*PROBLEM TO SOLVE*
All lines from the opening of the data to the line containing "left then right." must be returned unchanged, and only those lines.

*GIVEN DATA*
-=-=-=-=-

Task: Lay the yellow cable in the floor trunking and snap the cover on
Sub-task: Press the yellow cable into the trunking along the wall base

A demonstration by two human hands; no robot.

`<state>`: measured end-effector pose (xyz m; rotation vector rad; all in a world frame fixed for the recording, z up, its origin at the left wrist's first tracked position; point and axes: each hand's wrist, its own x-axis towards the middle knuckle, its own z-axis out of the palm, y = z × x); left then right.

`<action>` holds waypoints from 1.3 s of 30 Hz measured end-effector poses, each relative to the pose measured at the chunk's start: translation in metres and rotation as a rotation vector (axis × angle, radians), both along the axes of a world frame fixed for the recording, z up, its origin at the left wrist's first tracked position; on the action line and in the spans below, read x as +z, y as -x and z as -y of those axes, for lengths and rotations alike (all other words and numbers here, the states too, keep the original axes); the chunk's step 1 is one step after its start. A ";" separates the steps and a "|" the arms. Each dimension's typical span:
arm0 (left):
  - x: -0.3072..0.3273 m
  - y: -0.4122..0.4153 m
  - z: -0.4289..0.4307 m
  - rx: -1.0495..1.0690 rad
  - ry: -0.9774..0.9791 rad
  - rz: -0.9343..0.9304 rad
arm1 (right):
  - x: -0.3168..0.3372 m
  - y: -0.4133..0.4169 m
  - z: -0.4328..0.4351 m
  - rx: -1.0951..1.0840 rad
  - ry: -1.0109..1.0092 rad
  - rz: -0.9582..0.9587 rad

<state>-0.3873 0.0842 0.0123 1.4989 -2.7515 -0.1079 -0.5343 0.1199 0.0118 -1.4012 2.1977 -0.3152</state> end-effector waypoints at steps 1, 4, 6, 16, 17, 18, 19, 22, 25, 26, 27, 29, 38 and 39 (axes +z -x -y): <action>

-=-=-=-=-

*EXERCISE RESPONSE*
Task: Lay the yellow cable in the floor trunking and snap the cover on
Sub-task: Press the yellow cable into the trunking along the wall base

A demonstration by two human hands; no robot.

`<state>`: measured end-effector pose (xyz m; rotation vector rad; all in a world frame fixed for the recording, z up, its origin at the left wrist's first tracked position; point and axes: each hand's wrist, its own x-axis towards the middle knuckle, its own z-axis out of the palm, y = z × x); left then right.

There's no more to the output.